28.8.1802. L’incidente stradale di Ugo Foscolo
28 agosto 1802 – Ugo Foscolo scrive al caro amico Giambattista Bodoni, inviandogli in anteprima la stampa della sua Orazione pel Congresso di Lione, un panegirico su Napoleone scritto per sostenere la creazione di una Repubblica italiana.
Foscolo e Bodoni sono grandi amici. Come racconta lui stesso in diverse lettere, il noto poeta è passato in diverse occasioni da Parma ed ogni volta è ospite del grande tipografo, nel suo appartamento all’interno del palazzo della Pilotta.
La copia dell’Orazione è un dono che ricambia un’opera greca che Bodoni a sua volta aveva regalato allo scrittore quattro anni prima, dal titolo significativo: Doni dell’ospite (ξενια δώρα; Xenia dona).
Foscolo ci tiene a far avere sempre i suoi libri a Bodoni. Ancora nel 1802, in ottobre, gli invia uno dei 1.600 esemplari de Le ultime lettere di Jacopo Ortis, raccontandogli di aver “dovuto fare da compositore, da torcoliere, da proto, da legatore”. Allo stesso modo, il 15 luglio 1807, Foscolo lascerà a Bodoni una prima edizione fresca di stampa dei Sepolcri ed un’altra la lascia per Angelo Mazza, l’altro suo amico parmigiano.
La prima volta che Foscolo viene a Parma è probabilmente nel 1798 e a accoglierlo in casa propria è Bodoni. Il tipografo frequentemente invita artisti di penna e di pennello a fermarsi nella sua abitazione. Da allora, ogni volta che torna, Foscolo cerca di rincontrare il generoso ospite.
Fra i due vi è un rapporto di profonda stima e pure di fiducia. Tanto che il 26 luglio 1813, il poeta affida a Bodoni tre cambiali ottenute da un suo creditore, perché le negozi per lui così da poterne riscuotere subito almeno parte del valore, cedendole a terzi (“anco al sessanta per cento di sconto”), nel timore che il firmatario fallisca prima della scadenza.
A Parma, Foscolo ha vissuto anche disavventure.
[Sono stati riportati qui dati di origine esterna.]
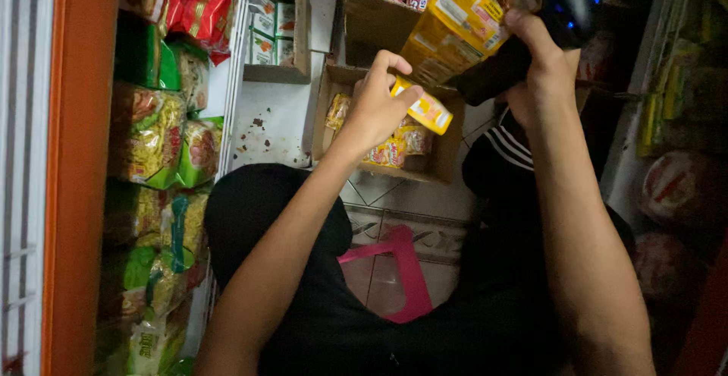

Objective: The person sits on the floor in a store aisle and uses a handheld barcode scanner to scan multiple yellow snack packages. They pick up each package from a cardboard box, scan the barcode, and then place the package onto a nearby shelf.

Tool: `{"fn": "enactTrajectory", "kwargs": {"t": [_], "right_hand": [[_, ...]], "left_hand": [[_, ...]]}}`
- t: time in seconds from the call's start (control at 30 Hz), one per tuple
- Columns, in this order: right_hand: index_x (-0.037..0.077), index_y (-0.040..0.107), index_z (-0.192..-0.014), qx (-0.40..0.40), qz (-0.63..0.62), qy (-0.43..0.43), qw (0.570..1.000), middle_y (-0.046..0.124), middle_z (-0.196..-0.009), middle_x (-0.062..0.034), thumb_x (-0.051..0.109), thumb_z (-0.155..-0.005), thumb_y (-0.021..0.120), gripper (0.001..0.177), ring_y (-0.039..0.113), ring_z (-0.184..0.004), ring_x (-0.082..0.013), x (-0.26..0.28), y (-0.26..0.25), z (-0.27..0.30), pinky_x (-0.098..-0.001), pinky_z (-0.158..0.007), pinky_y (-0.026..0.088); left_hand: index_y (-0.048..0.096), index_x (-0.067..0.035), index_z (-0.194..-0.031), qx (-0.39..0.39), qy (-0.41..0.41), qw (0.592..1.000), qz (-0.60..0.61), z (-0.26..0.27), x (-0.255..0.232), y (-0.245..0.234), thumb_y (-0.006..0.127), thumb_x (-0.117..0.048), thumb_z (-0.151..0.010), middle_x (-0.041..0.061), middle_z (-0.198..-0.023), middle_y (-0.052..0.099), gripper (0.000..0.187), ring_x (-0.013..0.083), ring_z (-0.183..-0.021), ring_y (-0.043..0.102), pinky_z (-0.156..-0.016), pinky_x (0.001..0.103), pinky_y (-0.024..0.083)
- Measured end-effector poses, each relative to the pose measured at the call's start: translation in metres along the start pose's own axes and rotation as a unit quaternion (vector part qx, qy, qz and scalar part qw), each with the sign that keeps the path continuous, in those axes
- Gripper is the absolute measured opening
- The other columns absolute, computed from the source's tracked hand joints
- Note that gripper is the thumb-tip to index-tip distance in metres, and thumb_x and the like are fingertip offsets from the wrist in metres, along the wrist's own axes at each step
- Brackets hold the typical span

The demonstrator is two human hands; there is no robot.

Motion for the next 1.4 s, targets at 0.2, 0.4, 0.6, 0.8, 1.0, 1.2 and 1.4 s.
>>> {"fn": "enactTrajectory", "kwargs": {"t": [0.2,0.4,0.6,0.8,1.0,1.2,1.4], "right_hand": [[0.001,0.058,-0.129,-0.005,-0.022,-0.02,1.0,0.064,-0.116,-0.0096,0.003,-0.096,0.075,0.037,0.066,-0.11,-0.0249,-0.002,-0.01,-0.003,-0.0421,-0.1,0.058],[0.001,0.061,-0.119,-0.152,0.178,-0.092,0.968,0.067,-0.106,-0.0044,0.004,-0.092,0.079,0.032,0.067,-0.095,-0.0172,-0.012,-0.039,-0.005,-0.0325,-0.087,0.057],[-0.001,0.07,-0.11,-0.129,0.4,-0.165,0.892,0.072,-0.099,-0.0034,0.006,-0.092,0.085,0.024,0.065,-0.087,-0.0127,-0.024,-0.032,0.024,-0.0299,-0.081,0.055],[-0.001,0.067,-0.109,-0.106,0.446,-0.188,0.869,0.074,-0.1,-0.0031,0.005,-0.085,0.083,0.03,0.067,-0.09,-0.0113,-0.026,-0.013,0.061,-0.0287,-0.085,0.056],[0.0,0.067,-0.097,-0.089,0.362,0.008,0.928,0.068,-0.086,-0.0012,0.004,-0.083,0.079,0.019,0.061,-0.073,-0.0116,-0.067,-0.009,0.088,-0.0291,-0.068,0.051],[0.001,0.067,-0.101,-0.111,0.243,0.102,0.958,0.065,-0.087,0.0007,0.005,-0.085,0.074,0.017,0.059,-0.075,-0.0088,-0.093,0.002,0.101,-0.0286,-0.067,0.049],[0.004,0.067,-0.104,-0.083,0.069,0.167,0.98,0.069,-0.086,-0.0028,0.006,-0.086,0.071,0.018,0.064,-0.071,-0.0142,-0.068,0.019,0.093,-0.032,-0.066,0.054]], "left_hand": [[0.047,-0.016,-0.124,-0.032,-0.043,0.994,-0.09,0.003,-0.013,-0.01,0.071,-0.015,-0.088,0.023,-0.092,0.072,0.043,0.0431,-0.09,0.07,-0.079,0.053,0.052],[0.044,-0.017,-0.134,-0.073,-0.04,0.993,-0.081,-0.008,-0.014,-0.038,0.068,-0.011,-0.091,0.021,-0.098,0.073,0.05,0.0372,-0.092,0.073,-0.08,0.047,0.055],[0.042,-0.01,-0.14,-0.066,0.235,0.952,0.186,-0.027,-0.024,-0.06,0.06,0.009,-0.099,0.016,-0.119,0.065,0.048,0.0235,-0.105,0.067,-0.096,0.039,0.058],[0.041,-0.005,-0.143,-0.008,0.174,0.895,0.412,-0.033,-0.032,-0.08,0.065,0.004,-0.108,0.013,-0.116,0.066,0.043,0.0144,-0.103,0.066,-0.092,0.027,0.055],[0.049,-0.003,-0.131,-0.058,0.168,0.9,0.397,-0.039,-0.037,-0.084,0.072,-0.002,-0.104,0.013,-0.109,0.07,0.036,0.015,-0.098,0.068,-0.088,0.028,0.056],[0.057,-0.002,-0.123,-0.049,0.276,0.94,0.193,-0.037,-0.045,-0.076,0.067,-0.002,-0.108,0.006,-0.114,0.069,0.018,0.0126,-0.106,0.066,-0.097,0.028,0.054],[0.061,-0.005,-0.118,-0.006,0.218,0.967,0.131,-0.029,-0.055,-0.062,0.064,-0.003,-0.103,0.002,-0.108,0.071,0.016,0.0101,-0.103,0.069,-0.09,0.028,0.058]]}}
Point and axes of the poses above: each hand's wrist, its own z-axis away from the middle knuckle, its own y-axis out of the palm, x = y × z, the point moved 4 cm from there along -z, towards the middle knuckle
Come il 15 agosto 1812, quando, mentre stava viaggiando verso la città ha un incidente stradale. “Un accidente fracassò quasi il mio legno su la riva del Po; e mi fu forza di perdere sette lunghe ore a farlo racconciare”. Giunge così a Parma solo a notte fatta e riparte alle 5 del mattino: dovendo per una volta rinunciare al consueto saluto a casa Bodoni, lascia una lettera in cui racconta l’episodio, con “ossequj” anche per “madama Bodoni”.
Quell’incidente è presto dimenticato, non invece un’altra spiacevole evenienza, la messa in scena della sua tragedia La Ricciarda nel febbraio 1814, ma in versione censurata, “con più di 100 versi espunti”, commenta amaro Foscolo. “Qui si voleva […] costringermi ad approvare o tollerare la politica mutilazione: negando io, si volle oppormi l’impresario come padrone della tragedia”. Ma lo scrittore si oppone e offre denaro di tasca propria all’impresario perché rinunci allo spettacolo. “Ma i politici insistevano per indurmi a fare uno scandalo: io, per ritirare la tragedia, la ho affettatamente screditata”. Foscolo non poté allora appoggiarsi all’amico Giambattista Bodoni per sostenere le sue ragioni, perché questo era morto tre mesi prima.